[Problem statement] Lines with the word "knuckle": copy all of them from the entries below.

[Data records]

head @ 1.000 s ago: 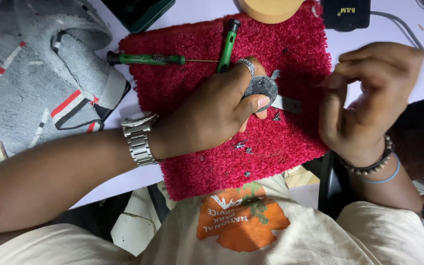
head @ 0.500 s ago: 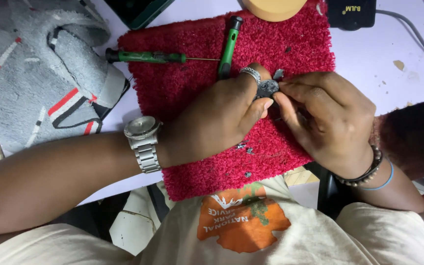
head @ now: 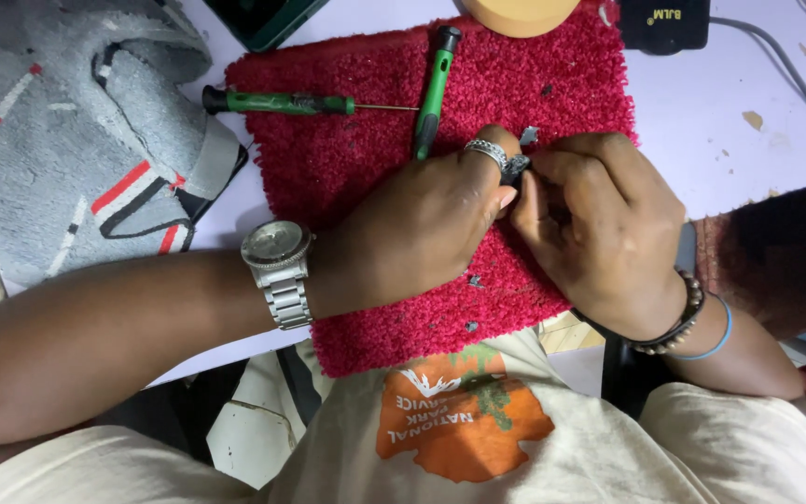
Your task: Scraping and cleaning a small electronic component using a small metal tool on a repair bench.
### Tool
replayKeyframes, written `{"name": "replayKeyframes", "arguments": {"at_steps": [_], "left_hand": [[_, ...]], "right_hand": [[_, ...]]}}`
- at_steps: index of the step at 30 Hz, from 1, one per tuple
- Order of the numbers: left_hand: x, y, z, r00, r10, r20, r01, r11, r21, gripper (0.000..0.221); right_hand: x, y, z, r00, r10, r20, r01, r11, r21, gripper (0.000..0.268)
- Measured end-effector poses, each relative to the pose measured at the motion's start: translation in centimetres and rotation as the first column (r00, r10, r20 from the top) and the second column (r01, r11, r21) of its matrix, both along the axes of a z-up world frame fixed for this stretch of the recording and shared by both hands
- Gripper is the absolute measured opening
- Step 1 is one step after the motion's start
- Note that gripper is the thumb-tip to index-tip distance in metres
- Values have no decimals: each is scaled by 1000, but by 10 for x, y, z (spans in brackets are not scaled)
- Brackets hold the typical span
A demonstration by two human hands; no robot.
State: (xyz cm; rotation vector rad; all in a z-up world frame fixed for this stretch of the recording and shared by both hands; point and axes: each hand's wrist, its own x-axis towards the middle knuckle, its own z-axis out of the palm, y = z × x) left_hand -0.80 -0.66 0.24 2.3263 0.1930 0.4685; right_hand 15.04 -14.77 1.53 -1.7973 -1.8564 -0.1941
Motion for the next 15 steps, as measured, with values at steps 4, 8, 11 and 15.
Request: {"name": "replayKeyframes", "arguments": {"at_steps": [4,8,11,15], "left_hand": [[1,-2,-6,1000,-4,-24,5,998,61,16],[2,-3,-4,1000,-6,-15,7,997,73,13],[6,-4,-2,993,11,-115,-7,999,34,8],[8,-1,-18,997,74,-37,-71,993,91,30]], "right_hand": [[-5,1,-6,999,-50,21,50,999,2,13],[-8,3,-10,998,-65,22,64,997,50,7],[-10,4,-11,998,-56,-6,57,997,57,6],[-7,6,-8,996,-57,-61,56,998,-10,7]]}}
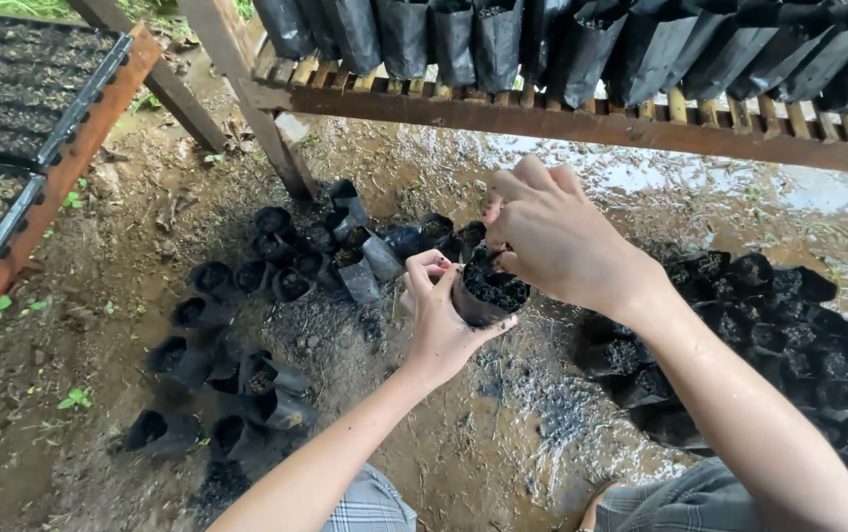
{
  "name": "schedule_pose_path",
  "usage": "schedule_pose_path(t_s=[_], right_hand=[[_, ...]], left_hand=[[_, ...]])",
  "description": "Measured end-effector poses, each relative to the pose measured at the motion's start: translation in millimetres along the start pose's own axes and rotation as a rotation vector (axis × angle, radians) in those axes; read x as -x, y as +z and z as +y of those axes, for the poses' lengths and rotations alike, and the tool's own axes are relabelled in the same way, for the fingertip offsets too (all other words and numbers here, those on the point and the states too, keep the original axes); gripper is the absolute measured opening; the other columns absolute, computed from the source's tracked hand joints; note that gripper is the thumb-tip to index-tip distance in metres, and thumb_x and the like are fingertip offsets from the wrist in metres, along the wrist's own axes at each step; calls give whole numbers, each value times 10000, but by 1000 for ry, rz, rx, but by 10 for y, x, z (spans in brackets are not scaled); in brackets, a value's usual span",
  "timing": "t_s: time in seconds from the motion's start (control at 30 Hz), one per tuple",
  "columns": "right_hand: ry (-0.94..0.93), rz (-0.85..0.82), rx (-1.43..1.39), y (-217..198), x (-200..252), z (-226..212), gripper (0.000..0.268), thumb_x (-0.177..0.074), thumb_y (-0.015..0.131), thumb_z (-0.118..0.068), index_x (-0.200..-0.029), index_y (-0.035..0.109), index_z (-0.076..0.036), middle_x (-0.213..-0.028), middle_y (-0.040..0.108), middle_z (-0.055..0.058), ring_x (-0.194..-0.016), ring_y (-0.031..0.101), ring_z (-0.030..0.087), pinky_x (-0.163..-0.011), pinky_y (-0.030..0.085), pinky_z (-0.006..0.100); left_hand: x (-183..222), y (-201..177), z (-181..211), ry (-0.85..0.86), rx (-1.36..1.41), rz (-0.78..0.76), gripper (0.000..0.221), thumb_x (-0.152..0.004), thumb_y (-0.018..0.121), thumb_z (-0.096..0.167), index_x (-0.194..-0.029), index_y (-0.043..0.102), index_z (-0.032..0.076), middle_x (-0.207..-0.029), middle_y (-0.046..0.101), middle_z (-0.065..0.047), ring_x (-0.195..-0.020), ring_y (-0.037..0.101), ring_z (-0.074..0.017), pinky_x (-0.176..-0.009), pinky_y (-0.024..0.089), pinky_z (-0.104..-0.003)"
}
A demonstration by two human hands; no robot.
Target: The person holds a black plastic seedling bag filled with soil and uses a thin stick to create a hole and tuck a seedling into the soil.
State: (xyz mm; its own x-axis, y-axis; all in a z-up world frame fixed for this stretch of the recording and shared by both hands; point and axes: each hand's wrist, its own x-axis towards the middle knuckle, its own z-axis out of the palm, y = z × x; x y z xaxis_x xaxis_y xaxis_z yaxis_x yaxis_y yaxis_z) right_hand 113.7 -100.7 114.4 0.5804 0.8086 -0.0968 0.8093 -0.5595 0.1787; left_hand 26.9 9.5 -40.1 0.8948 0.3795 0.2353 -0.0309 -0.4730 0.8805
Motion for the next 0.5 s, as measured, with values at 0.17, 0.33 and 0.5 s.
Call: schedule_pose_path(t_s=[0.17, 0.33, 0.5], right_hand=[[-8, 0, 1, -106, 38, -35, 236, -822, 798, -272, -1003, 801, -121, -1179, 596, 39, -1143, 434, 225, -1007, 400, 414], [-2, 15, 8, -37, 11, -3, 225, -826, 791, -237, -1017, 807, -120, -1188, 578, 33, -1113, 424, 223, -958, 414, 383], [-1, 34, 49, 13, -10, -30, 197, -845, 773, -254, -1013, 810, -156, -1159, 571, 29, -1113, 436, 217, -932, 433, 366]], left_hand=[[-28, -3, -2, -22, 5, 4, 640, -566, 892, 379, -988, 557, 34, -1159, 337, -39, -1180, 376, -259, -1048, 274, -535], [-35, 3, -13, -21, 31, 3, 663, -568, 900, 371, -1005, 556, 9, -1170, 332, -55, -1193, 374, -274, -1058, 259, -547], [-37, 21, -37, -13, 7, -8, 666, -557, 889, 391, -991, 552, 17, -1153, 324, -42, -1181, 364, -254, -1045, 259, -525]])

[Output below]
State: (xyz cm; rotation vector rad; all in a z-up world frame fixed for this stretch of the recording and shared by both hands; point and axes: each hand's wrist, its own x-axis towards the middle knuckle, its own z-axis out of the palm, y = z × x) left_hand -0.80 -0.66 0.24 2.3263 0.1930 0.4685; right_hand 15.04 -14.77 1.53 -1.7973 -1.8564 -0.1941
State: (xyz mm; its own x-axis, y-axis; all in a z-up world frame fixed for this stretch of the recording and shared by both hands; point and axes: each hand's wrist, its own x-axis towards the middle knuckle, its own z-axis out of the palm, y = z × x; x y z xaxis_x xaxis_y xaxis_z yaxis_x yaxis_y yaxis_z) right_hand 113.7 -100.7 114.4 0.5804 0.8086 -0.0968 0.8093 -0.5595 0.1787; left_hand 26.9 9.5 -40.1 0.8948 0.3795 0.2353 -0.0309 -0.4730 0.8805

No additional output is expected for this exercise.